Софи ищет другую вену, не находит и, в итоге, делает инъекцию в другую руку, больно удерживая её своими коленями. Меня трясёт, но её это не пугает, и эта уверенность каким-то чудесным образом упорядочивает мои мысли. Из вакуума собственной безнадёжной тоски и уныния я выныриваю с вопросом:
— Что это?
— Диазепам — то же, что я вколола тебе в Лёшкиной квартире. Помогло?
— Почти… нет.
— Я так не думаю. Он оказывает сильный седативный эффект, а это именно то, что нам нужно. Кроме того, тебя начинает трясти, и это единственное, что я могу дать тебе против судорог. Если будет совсем плохо, скажи — увеличим дозу, иначе можешь пораниться.
— До этого не дойдёт… — я не хочу, не желаю быть таким, смогу сдержать всё это… смогу себя контролировать!
— Ни ты, ни я не можем знать этого наверняка.

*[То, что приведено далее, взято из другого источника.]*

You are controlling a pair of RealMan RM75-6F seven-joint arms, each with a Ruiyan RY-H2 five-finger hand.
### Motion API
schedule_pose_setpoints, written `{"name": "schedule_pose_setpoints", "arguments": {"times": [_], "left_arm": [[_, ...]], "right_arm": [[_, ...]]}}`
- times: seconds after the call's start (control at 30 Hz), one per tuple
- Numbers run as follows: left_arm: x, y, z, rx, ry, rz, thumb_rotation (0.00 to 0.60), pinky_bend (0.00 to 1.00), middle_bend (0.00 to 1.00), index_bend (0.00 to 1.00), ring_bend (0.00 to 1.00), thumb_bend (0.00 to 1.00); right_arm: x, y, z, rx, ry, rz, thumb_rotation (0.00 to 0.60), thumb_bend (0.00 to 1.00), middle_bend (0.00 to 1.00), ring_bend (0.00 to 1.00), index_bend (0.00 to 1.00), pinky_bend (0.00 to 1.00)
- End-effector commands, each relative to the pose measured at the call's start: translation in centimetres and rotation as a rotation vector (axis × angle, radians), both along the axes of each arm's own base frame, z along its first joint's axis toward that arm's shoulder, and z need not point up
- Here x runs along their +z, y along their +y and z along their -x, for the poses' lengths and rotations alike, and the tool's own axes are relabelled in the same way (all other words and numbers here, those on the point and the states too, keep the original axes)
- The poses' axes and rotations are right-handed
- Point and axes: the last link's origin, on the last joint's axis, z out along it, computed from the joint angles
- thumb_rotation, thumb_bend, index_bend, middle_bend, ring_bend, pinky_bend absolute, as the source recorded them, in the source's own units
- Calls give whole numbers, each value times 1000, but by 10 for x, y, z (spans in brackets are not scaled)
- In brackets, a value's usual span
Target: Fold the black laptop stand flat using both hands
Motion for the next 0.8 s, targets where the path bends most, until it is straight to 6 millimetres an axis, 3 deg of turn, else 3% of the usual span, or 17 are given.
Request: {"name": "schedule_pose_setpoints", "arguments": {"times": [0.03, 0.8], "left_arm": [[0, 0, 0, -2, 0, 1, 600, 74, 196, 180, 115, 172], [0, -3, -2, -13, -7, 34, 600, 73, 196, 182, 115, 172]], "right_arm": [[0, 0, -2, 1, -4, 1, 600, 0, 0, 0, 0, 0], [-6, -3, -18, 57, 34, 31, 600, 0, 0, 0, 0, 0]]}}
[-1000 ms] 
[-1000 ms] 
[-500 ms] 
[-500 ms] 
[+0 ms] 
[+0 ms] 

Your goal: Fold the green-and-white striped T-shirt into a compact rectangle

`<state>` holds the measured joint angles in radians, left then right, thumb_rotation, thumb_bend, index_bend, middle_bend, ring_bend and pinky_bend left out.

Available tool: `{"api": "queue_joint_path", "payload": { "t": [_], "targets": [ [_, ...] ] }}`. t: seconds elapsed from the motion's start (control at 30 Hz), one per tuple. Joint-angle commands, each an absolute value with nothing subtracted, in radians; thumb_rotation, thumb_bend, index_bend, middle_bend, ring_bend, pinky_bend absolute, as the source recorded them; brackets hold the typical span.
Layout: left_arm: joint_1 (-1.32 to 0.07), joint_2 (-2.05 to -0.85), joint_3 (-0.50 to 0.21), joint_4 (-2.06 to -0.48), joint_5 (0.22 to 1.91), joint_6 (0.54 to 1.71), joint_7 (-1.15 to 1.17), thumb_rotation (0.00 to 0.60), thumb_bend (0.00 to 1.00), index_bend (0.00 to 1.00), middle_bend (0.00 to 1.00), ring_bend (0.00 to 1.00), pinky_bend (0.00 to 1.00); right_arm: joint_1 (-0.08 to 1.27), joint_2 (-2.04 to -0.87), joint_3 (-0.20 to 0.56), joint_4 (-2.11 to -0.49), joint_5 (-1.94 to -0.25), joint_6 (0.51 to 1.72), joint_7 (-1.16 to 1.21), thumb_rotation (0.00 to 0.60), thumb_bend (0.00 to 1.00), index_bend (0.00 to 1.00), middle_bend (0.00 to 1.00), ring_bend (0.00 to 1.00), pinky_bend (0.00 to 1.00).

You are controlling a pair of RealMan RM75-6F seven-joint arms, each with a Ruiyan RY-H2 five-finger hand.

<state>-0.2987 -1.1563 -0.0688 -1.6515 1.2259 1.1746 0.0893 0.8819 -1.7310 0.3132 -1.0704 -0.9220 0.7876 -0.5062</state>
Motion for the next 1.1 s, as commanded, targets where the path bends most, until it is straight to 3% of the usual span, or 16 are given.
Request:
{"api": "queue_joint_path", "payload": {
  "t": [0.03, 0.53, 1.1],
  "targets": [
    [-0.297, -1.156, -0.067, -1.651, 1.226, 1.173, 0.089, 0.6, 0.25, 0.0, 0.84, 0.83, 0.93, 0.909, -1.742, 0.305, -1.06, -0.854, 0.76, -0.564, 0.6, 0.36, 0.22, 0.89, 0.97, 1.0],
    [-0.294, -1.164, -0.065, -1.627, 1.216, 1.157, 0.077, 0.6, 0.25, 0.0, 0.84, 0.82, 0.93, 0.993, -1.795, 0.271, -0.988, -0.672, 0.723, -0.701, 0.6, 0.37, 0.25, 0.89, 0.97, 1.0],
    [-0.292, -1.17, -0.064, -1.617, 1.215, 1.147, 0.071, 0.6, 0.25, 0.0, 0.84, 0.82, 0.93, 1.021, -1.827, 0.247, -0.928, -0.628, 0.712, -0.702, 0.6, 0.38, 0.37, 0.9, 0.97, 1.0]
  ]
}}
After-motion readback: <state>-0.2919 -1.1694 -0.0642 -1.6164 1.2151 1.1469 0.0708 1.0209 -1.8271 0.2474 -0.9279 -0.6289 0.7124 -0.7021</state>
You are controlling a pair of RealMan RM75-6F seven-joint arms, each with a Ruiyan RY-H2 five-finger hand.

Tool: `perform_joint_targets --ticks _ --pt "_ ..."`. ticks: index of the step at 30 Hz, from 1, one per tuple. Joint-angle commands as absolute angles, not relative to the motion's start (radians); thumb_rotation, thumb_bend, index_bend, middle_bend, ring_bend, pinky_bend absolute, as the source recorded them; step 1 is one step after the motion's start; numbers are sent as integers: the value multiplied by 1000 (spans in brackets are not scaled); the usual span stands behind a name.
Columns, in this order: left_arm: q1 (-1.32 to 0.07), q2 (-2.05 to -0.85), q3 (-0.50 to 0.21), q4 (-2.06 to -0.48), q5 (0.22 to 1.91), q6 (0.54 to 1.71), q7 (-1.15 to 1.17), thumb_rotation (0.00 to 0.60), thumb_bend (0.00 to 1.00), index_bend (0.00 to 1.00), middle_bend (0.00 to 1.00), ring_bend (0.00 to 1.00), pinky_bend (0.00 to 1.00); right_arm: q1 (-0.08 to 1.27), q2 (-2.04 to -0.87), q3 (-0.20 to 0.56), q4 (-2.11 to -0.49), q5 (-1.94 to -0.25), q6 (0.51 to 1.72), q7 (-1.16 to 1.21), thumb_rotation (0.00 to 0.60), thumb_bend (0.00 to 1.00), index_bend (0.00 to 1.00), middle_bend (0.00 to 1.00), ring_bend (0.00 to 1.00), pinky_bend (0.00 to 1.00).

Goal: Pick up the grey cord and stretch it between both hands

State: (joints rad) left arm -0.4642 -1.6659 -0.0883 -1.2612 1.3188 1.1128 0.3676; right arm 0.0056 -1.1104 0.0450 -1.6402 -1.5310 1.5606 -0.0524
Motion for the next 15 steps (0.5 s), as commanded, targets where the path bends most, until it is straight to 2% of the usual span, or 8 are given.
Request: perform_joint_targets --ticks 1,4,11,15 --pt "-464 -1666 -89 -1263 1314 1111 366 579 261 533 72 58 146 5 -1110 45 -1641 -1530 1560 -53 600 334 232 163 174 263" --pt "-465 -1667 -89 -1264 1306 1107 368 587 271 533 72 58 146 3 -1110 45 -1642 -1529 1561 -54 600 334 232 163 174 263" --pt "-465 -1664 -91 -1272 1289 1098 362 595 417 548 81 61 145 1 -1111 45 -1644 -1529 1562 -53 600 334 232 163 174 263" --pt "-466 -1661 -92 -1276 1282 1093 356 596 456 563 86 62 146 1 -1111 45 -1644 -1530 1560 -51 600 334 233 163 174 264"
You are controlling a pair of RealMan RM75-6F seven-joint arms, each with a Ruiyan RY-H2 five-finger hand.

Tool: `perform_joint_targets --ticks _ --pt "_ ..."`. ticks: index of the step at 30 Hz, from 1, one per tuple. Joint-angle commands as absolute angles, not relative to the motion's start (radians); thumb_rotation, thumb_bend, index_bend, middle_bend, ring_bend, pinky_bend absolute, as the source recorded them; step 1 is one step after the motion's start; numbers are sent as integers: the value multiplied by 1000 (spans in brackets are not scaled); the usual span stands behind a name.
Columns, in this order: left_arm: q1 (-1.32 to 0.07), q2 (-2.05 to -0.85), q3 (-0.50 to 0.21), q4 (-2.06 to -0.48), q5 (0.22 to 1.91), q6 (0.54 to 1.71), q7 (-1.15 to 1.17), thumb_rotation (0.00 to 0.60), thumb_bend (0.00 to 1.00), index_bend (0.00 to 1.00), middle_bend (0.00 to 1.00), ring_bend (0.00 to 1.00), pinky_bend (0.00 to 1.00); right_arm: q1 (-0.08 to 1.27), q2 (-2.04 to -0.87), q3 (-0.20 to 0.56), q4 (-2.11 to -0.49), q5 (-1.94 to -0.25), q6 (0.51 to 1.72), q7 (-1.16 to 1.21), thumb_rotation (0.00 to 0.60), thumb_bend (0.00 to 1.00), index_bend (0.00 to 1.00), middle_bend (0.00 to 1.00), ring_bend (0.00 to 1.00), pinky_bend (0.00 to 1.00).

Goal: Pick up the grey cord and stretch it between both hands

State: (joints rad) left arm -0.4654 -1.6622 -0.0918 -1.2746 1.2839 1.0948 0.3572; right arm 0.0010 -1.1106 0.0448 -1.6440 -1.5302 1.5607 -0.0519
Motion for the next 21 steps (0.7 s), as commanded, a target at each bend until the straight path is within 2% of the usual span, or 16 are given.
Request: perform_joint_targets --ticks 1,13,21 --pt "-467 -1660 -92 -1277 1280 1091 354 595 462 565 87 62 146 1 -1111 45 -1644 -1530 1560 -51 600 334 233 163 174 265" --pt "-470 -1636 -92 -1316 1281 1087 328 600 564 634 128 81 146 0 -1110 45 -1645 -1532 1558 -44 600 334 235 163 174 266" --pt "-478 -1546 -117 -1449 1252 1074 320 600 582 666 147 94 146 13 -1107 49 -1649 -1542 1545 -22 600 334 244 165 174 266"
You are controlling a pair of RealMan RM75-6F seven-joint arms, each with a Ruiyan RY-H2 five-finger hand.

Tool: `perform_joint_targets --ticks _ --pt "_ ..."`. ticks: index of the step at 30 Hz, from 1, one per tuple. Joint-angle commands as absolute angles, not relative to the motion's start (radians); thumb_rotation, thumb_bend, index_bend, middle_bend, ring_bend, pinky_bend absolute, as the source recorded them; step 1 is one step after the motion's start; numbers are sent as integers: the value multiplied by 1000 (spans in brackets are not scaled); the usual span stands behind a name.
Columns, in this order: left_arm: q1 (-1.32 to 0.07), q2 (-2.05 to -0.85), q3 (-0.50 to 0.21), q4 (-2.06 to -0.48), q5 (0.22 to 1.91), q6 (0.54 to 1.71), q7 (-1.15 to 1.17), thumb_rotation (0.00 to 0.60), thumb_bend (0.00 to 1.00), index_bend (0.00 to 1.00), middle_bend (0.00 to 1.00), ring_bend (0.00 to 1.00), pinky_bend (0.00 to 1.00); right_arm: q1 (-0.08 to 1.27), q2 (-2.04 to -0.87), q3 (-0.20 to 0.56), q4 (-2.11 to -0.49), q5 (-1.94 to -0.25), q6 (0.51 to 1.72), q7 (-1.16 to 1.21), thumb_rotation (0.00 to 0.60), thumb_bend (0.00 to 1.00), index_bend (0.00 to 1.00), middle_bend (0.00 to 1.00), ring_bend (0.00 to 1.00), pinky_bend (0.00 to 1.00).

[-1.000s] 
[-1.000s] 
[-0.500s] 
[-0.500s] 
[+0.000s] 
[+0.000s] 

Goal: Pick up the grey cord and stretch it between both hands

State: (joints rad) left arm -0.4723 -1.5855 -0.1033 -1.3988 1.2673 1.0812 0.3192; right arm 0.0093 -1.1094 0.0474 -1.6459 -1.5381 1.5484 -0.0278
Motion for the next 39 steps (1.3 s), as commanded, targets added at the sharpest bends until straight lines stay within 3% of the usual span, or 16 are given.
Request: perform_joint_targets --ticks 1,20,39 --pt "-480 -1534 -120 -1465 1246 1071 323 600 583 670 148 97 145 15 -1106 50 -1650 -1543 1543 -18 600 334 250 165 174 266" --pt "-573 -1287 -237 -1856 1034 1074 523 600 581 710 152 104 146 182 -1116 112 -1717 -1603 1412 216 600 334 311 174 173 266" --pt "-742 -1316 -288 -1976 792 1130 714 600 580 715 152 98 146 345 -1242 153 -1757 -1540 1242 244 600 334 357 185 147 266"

— Почему ты не боишься меня?
— Потому что ты — родной сын Алекса, его плоть и кровь. И пусть вы разные, но в главном — схожи.
— В чём?
— Вы не способны причинить живому существу серьёзный вред, у вас слишком добрые и возвышенные души для этого.
— По-моему, я уже доказал обратное… — как ни прискорбно это осознавать.
— Я бы не делала таких категоричных суждений, — улыбается.
Софи засыпает на своей овчине, и я умудряюсь перенести её в спальню, не разбудив.
Меня мучает такая сильная боль в костях и мышцах, что я не могу найти себе места: ни на спине, ни на боку, ни стоя, ни лёжа, ни сидя, никак! Шатаюсь по квартире как привидение, едва сдерживаясь, чтобы не начать грызть стены.
Спустя время мне действительно становится немного легче, или, возможно, я просто сживаюсь со своим состоянием и воспринимаю теперь боль и тремор фоном. Постоянным своим фоном, неизбежной частью своего мира.
Я вспоминаю детство, мать и её руки, так редко ласкающие меня, потому что тех мгновений, когда мы были вместе, почти не было — она постоянно работала, либо училась. Я ненавидел её согбенную над книгами и тетрадями за обеденным столом фигуру, потому что тревожить её было нельзя:
— Эштон, сынок, если я не сдам этот экзамен, меня исключат из института, ты понимаешь? — сто тысяч раз спрашивала она меня.